(What you have to do): Count every line that includes the string "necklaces" in the entries that follow. Nothing besides the number is needed.
Excerpted data section start
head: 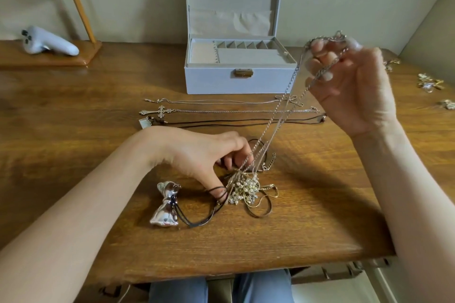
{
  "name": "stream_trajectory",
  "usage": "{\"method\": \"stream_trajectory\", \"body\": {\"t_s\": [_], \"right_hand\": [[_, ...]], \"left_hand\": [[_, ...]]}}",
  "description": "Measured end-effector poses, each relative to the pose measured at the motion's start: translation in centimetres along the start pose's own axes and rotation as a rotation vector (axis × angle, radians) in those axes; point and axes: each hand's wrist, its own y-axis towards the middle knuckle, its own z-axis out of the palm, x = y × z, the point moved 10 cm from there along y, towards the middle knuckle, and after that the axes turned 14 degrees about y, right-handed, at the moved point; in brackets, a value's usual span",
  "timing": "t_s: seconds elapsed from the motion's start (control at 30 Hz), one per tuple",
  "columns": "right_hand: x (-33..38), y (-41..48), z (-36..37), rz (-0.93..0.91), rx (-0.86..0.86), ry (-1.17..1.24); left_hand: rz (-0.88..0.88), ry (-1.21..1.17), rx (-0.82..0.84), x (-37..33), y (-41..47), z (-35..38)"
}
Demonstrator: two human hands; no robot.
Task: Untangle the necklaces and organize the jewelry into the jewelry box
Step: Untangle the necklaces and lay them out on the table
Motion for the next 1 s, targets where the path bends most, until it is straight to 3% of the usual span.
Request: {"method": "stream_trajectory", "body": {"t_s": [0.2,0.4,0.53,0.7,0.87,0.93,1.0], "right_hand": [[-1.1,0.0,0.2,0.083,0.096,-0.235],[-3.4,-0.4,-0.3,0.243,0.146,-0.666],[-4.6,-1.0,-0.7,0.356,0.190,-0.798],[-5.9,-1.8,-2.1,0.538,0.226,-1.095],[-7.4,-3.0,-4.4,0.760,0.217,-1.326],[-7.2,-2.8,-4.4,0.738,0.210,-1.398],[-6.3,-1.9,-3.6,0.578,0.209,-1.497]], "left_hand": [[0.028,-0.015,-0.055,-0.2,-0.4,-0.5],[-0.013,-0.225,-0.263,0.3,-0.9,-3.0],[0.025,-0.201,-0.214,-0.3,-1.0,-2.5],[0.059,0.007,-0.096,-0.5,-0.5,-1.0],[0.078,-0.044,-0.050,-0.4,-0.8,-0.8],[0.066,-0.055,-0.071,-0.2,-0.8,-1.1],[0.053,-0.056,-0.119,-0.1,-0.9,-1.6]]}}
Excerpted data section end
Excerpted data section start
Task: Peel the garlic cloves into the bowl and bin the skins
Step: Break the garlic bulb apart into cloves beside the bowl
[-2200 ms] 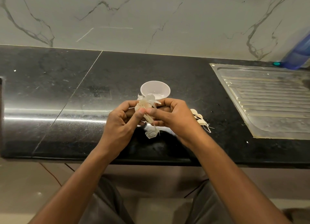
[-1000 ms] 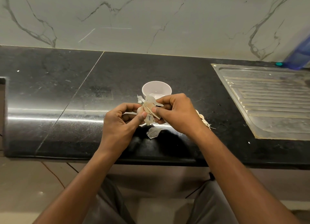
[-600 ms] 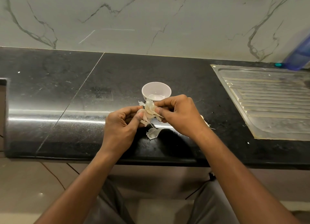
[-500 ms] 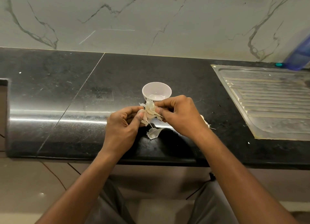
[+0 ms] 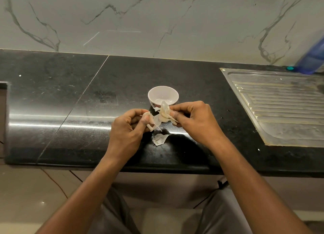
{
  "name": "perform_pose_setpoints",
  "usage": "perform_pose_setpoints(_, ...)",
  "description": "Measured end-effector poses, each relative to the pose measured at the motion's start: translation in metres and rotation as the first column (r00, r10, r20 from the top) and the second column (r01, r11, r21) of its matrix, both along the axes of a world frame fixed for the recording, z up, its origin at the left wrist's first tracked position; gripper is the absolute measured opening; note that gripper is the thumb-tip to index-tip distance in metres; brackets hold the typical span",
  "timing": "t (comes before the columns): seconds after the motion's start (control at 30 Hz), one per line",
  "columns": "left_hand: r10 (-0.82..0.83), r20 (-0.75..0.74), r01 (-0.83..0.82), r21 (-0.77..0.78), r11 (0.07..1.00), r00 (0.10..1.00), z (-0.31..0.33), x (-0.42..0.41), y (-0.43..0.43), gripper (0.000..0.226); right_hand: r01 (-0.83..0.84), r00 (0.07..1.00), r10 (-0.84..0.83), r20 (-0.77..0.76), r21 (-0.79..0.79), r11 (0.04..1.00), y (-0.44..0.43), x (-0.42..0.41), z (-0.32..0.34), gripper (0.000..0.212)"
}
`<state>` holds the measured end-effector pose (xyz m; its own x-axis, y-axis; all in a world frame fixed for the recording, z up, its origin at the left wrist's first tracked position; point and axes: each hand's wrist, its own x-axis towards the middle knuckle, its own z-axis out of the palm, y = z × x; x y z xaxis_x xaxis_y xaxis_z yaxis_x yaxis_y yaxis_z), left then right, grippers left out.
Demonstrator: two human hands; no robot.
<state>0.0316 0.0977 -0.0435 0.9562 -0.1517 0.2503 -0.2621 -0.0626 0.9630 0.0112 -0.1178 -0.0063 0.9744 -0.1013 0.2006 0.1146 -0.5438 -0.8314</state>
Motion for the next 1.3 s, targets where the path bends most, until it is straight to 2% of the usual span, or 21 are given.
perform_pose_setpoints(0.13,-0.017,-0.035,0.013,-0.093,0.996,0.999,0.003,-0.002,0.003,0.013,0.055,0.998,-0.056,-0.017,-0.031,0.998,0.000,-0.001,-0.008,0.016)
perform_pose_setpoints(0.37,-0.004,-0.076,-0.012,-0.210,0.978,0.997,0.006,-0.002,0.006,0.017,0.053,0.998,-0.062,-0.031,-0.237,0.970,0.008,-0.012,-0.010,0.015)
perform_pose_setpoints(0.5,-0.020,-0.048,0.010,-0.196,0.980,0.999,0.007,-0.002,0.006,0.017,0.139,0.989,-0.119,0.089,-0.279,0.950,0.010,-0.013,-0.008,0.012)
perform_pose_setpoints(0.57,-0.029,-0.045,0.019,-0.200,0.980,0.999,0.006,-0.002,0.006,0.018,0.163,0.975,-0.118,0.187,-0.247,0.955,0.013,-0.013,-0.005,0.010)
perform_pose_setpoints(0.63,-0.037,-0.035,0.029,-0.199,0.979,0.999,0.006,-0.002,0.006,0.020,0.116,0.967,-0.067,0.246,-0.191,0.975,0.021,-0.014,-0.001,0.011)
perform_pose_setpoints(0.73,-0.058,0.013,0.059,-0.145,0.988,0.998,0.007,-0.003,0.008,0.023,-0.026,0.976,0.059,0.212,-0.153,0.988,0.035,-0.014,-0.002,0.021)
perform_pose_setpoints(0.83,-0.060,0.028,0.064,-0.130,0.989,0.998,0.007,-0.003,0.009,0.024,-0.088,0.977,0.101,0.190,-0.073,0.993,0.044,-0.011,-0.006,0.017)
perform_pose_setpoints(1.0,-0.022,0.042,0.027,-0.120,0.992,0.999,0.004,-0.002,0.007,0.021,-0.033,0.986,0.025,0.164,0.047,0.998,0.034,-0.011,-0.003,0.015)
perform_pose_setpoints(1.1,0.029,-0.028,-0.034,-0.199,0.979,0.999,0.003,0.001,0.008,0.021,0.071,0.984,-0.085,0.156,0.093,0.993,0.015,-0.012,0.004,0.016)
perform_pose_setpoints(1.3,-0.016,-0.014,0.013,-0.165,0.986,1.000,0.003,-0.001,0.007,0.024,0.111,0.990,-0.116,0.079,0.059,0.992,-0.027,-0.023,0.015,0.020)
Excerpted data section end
(Solved exercise): 2